= WORK INSTRUCTIONS =
What is needed is an exact copy of the lines in the listing below, from the one with "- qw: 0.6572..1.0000" up to and including the one with "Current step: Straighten", with no other lines.
- - - - -
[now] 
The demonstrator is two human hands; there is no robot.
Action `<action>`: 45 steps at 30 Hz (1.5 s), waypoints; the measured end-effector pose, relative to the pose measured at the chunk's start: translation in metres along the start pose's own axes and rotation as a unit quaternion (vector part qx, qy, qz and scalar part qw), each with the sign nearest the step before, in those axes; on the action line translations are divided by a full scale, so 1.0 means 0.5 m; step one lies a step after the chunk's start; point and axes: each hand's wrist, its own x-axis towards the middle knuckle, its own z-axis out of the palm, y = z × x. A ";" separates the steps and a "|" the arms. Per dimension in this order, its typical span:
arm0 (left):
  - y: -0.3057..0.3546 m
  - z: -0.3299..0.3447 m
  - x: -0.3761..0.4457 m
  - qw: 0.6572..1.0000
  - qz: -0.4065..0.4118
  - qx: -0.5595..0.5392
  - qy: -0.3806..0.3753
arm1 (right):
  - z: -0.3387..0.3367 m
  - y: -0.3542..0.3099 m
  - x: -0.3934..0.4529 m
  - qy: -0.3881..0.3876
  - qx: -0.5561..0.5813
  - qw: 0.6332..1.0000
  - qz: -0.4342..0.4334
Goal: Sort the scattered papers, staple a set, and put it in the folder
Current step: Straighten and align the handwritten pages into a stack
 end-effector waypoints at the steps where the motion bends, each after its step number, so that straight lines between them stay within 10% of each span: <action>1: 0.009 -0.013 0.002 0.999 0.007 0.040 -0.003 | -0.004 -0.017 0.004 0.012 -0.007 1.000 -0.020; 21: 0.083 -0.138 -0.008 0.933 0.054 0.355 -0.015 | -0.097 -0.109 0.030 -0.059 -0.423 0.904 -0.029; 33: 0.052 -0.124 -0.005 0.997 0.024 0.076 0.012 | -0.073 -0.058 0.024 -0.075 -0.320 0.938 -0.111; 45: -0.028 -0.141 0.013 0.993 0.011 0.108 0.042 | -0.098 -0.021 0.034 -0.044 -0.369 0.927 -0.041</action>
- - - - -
= TASK ANSWER =
  - qw: 0.6572..1.0000
  - qz: -0.4065..0.4118
  - qx: -0.5595..0.5392
  - qy: -0.3806..0.3753
arm1 (right):
  - z: -0.3387..0.3367 m
  - y: -0.3542..0.3099 m
  - x: -0.3934..0.4529 m
  - qy: -0.3881..0.3876
  - qx: -0.5561..0.5813
  - qw: 0.6332..1.0000
  - qz: -0.4342..0.4334
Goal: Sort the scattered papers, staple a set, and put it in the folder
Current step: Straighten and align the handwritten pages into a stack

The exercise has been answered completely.